Opel Astra stał się Golfem
Poprzednie Golfy miały zawieszenie, które wiele osób uważało za sztywne. "Ósemka" jest już mięciutka i nijaka. Astra trzyma się starej szkoły i pewnego prowadzenia z nieco bardziej sztywnymi nastawami. Bardzo dobrze się to sprawdza podczas jazdy, a na nierównościach nie przeszkadza. Układ kierowniczy jest dość zwyczajny, ale również nie zirytował mnie ani razu. Na ciasnych portugalskich drogach minimalnie nie nadążał za zawieszeniem - przydałoby mu się nieco krótsze przełożenie. Ale powiedzmy sobie szczerze - mało kto w zwykłym kompaktowym hatchbacku zwróci na to uwagę. Więcej osób doceni niezłe wyciszenie oraz stabilność i łatwość prowadzenia.
Rzut oka w cennik
Nowa Astra zaczyna się od 82 900 zł za samochód ze 110-konnym silnikiem 1.2. Powiedzmy, że to nie ma większego sensu. 130-konna jednostka w opinii moich kolegów, którzy dostali ją do testowania, jest o dziwo całkiem niezła, a skrzynia biegów (manualna) nie "boli" podczas jazdy. Taka Astra będzie się pewnie sprzedawać najlepiej. Elegance z ręczną skrzynią to 106 900 zł, a wyposażenie jest już bardzo przyzwoite. Testowany przeze mnie diesel z "automatem" to minimum 122 900 zł (Elegance), a maksymalnie 130 900 zł (GS Line).

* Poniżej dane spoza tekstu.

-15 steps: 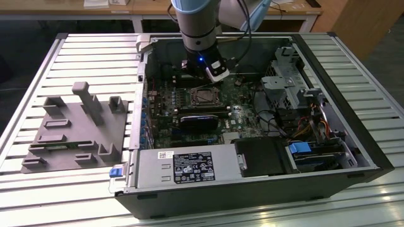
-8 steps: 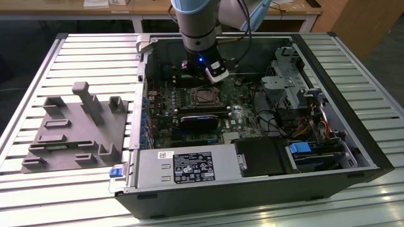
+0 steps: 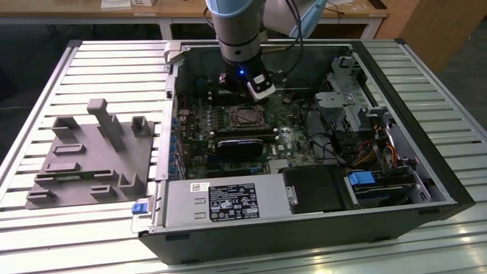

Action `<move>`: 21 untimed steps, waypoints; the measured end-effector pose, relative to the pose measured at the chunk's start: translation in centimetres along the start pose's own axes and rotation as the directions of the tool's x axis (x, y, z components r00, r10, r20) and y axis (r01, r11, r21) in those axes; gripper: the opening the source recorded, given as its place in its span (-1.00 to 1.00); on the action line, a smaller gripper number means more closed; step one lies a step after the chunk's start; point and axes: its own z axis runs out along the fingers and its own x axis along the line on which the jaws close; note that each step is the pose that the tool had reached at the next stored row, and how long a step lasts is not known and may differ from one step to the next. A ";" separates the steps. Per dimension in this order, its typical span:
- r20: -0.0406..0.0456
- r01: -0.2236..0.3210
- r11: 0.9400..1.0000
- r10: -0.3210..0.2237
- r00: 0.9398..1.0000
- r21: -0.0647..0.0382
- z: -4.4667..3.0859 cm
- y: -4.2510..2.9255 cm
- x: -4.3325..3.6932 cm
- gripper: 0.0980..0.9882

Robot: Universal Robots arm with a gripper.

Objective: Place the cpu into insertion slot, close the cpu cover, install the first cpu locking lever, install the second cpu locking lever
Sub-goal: 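Install the first cpu locking lever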

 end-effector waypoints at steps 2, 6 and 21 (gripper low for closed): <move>0.000 0.000 1.000 0.000 1.000 0.000 0.03 0.07 0.01 -0.98; 0.000 0.000 1.000 0.000 1.000 0.000 0.09 0.18 0.04 -0.98; 0.009 -0.031 0.999 0.031 0.999 0.010 0.38 0.11 0.09 -0.98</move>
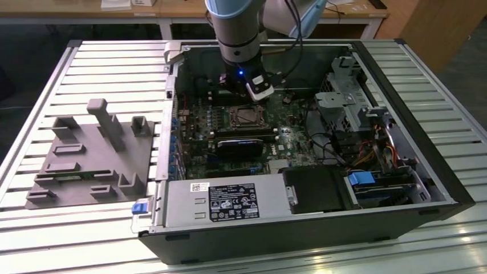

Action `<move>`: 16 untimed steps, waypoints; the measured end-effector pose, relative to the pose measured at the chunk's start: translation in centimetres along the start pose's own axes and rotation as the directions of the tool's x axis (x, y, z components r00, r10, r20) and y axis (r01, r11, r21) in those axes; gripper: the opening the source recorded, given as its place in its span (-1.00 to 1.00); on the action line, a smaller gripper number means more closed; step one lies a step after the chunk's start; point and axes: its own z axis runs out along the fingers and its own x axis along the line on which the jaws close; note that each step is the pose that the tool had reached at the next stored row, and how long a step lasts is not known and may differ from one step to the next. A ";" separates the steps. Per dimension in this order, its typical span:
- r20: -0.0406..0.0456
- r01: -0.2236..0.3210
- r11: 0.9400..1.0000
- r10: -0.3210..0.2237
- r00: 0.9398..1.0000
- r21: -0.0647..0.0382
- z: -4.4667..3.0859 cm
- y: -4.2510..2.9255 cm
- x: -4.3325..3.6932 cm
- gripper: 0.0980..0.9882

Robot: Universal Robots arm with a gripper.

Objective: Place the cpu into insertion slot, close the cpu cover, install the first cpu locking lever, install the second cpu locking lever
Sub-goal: 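Install the first cpu locking lever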

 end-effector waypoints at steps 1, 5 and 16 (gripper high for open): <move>0.001 -0.002 1.000 0.002 1.000 0.001 0.01 0.00 0.00 -0.98; 0.004 -0.011 1.000 0.011 1.000 0.005 0.06 -0.01 0.01 -0.98; 0.009 -0.025 1.000 0.025 1.000 0.013 0.32 -0.08 0.05 -0.98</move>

Na pokładzie tej pierwszej jest wszystko co potrzebne do szczęścia (od podgrzewanej szyby, bo bezprzewodowe interfejsy telefonów, adaptacyjny tempomat z rozpoznawaniem znaków i światła LED. Do GS Line możemy dokupić wspomniane pikselowe światła LED Intelli-LUX o 168 grupach diód (+5 000 zł).
Hybrydowy Opel Astra niestety wymaga 30 tys. dopłaty do diesla i zaczyna się od 152 900 zł. Co już trudno przełknąć.
Podsumowanie
To nie jest tak, że nowa Astra jest idealna. Ale jest naprawdę świetnie zaprojektowanym samochodem z indywidualnymi cechami, dobrym wyposażeniem i bardzo przyzwoitym układem jezdnym. Fakt, tylna kanapa nie jest najlepsza, ale przede wszystkim problemem (dla mnie) jest brak jeszcze jednej, czy dwóch wersji silnikowych. Poza tym, to na pewno czołówka segmentu. Ta czołówka, w której nie ma ósmego Golfa.